*Entries supplied*:

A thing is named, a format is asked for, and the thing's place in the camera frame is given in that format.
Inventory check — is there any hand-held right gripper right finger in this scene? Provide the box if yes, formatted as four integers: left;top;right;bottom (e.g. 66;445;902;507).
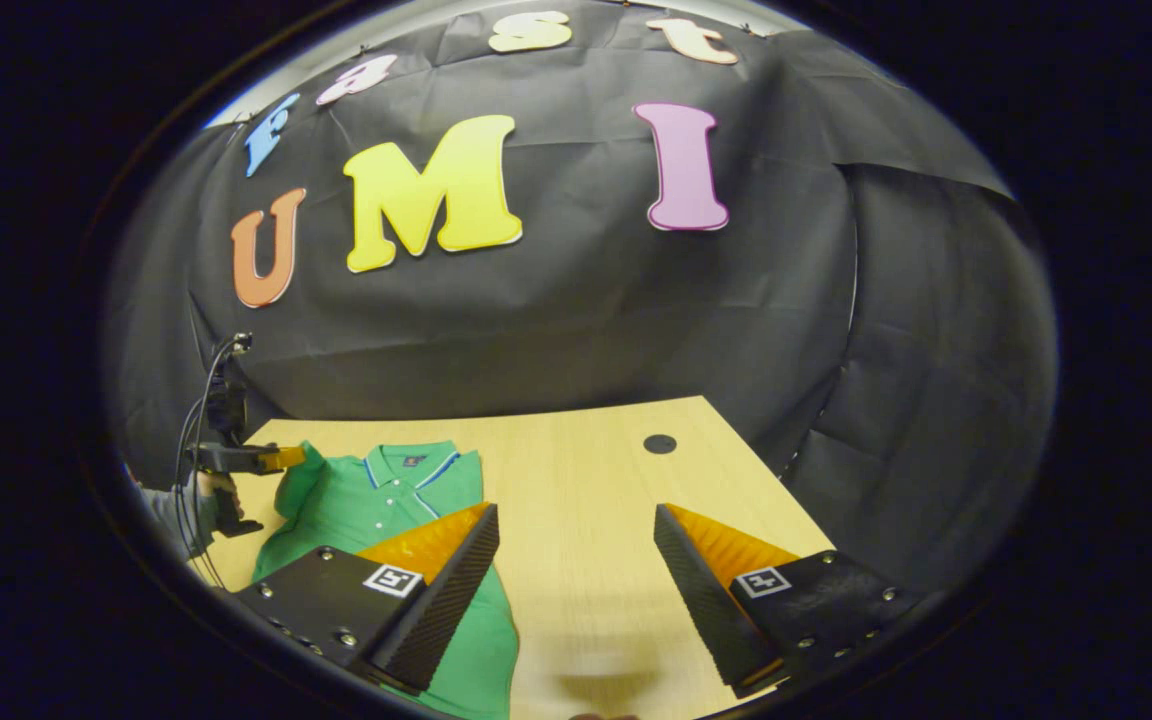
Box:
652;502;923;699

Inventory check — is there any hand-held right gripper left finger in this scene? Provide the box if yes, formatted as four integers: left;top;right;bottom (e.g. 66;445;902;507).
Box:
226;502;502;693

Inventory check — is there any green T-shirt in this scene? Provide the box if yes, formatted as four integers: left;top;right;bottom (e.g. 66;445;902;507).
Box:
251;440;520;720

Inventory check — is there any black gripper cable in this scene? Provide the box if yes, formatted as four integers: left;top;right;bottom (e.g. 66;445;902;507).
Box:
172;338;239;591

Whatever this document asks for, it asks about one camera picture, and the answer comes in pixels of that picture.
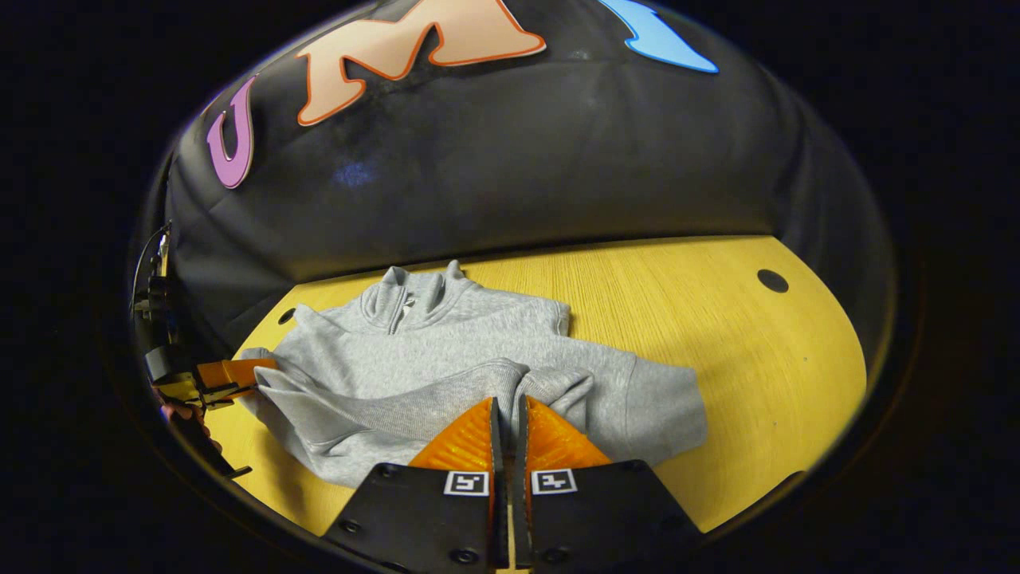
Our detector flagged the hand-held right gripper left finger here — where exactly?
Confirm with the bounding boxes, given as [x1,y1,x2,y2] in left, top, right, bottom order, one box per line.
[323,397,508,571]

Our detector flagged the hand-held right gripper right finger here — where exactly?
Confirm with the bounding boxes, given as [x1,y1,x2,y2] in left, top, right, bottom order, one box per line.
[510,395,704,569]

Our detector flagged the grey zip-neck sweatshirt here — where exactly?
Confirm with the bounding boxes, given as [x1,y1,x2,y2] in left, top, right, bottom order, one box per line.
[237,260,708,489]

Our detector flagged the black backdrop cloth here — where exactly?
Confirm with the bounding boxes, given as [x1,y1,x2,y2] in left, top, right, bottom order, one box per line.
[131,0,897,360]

*Your instructions*: When you copy the data, keep every line exact and drop the pictures.

*Problem solution*:
A thing is named, a format is asked for, and the thing's place in the camera frame is given in that format.
Inventory check — is there any hand-held right gripper right finger in this scene? Provide the box if yes, formatted as four integers: left;top;right;bottom (e.g. 66;445;902;507).
Box:
652;502;923;699

Inventory check — is there any hand-held right gripper left finger in this scene? Provide the box if yes, formatted as four integers: left;top;right;bottom (e.g. 66;445;902;507).
Box:
226;502;502;693

Inventory check — is there any green T-shirt in this scene? Provide the box if yes, formatted as four integers: left;top;right;bottom (e.g. 66;445;902;507).
Box:
251;440;520;720

Inventory check — is there any black gripper cable in this scene? Provide the box if yes, formatted as four integers: left;top;right;bottom (e.g. 66;445;902;507).
Box:
172;338;239;591

Whatever this document asks for, it asks about one camera picture, and the answer comes in pixels of that picture.
Our detector flagged the hand-held right gripper left finger here — where exactly?
Confirm with the bounding boxes, given as [x1,y1,x2,y2] in left, top, right, bottom order, one box per line.
[323,397,508,571]

Our detector flagged the hand-held right gripper right finger here — where exactly?
Confirm with the bounding boxes, given as [x1,y1,x2,y2] in left, top, right, bottom order, one box per line.
[510,395,704,569]

Our detector flagged the grey zip-neck sweatshirt here — where exactly?
Confirm with the bounding boxes, given as [x1,y1,x2,y2] in left, top, right, bottom order, one box per line.
[237,260,708,489]

Our detector flagged the black backdrop cloth here — where exactly?
Confirm with the bounding boxes, given as [x1,y1,x2,y2] in left, top, right, bottom order, one box per line.
[131,0,897,360]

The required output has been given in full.